LET'S MAKE SOMETHING UP!
So, let's see, employment numbers, GDP, the Misery Index (inflation and unemployment) and the Index of Leading Economic Index all show a pretty good economy under George W. Bush. So, Kerry asked his advisors to get him some numbers that show the economy is bad and, like the crafty accountant, when asked what 2 + 2 equals answered "what number do you have in mind", Kerry's people rejected all accepted economic indicators and made a new one, which Kerry calls his Middle-Class Misery Index.
CARTER ECONOMY BETTER THAN REAGAN ECONOMY!
This set of cherry picked numbers is a nice little political lie, as it shows good economies under Democrats and bad ones under Republicans. So, contrary to all common sense, Carter presided over a better economy than did Bush 41, Bush 43 and even Reagan, according to the Kerry Misery Index.
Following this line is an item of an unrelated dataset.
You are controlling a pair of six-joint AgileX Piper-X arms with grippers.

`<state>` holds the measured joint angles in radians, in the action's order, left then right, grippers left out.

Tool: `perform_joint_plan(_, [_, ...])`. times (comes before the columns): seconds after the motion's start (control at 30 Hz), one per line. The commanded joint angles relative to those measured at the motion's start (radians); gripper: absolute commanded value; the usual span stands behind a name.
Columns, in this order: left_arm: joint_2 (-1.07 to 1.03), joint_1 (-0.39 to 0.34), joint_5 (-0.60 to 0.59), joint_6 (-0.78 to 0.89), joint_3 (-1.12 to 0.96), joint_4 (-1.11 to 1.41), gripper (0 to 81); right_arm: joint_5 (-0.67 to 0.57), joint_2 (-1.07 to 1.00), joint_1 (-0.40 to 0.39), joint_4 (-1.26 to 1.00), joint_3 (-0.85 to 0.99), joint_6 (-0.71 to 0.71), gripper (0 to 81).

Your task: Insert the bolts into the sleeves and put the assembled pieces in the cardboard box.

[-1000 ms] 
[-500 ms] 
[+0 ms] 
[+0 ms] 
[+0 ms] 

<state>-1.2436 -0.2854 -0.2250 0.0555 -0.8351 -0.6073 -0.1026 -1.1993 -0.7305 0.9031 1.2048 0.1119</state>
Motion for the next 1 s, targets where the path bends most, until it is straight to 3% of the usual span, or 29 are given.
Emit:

The simple assertion that the Carter economy was better than the Reagan economy is so hilarious on its face that Kerry should be laughed out of the campaign. It is far more disturbing than Howard Dean's scream.
Not only is this Index a ridiculous attempt to dismiss all accepted economic indicators, it is also a poor strategic move for the Kerry campaign. Voters tend to support candidates that focus on positive visions for the country. Kerry has chosen to put "misery" at the center of his campaign.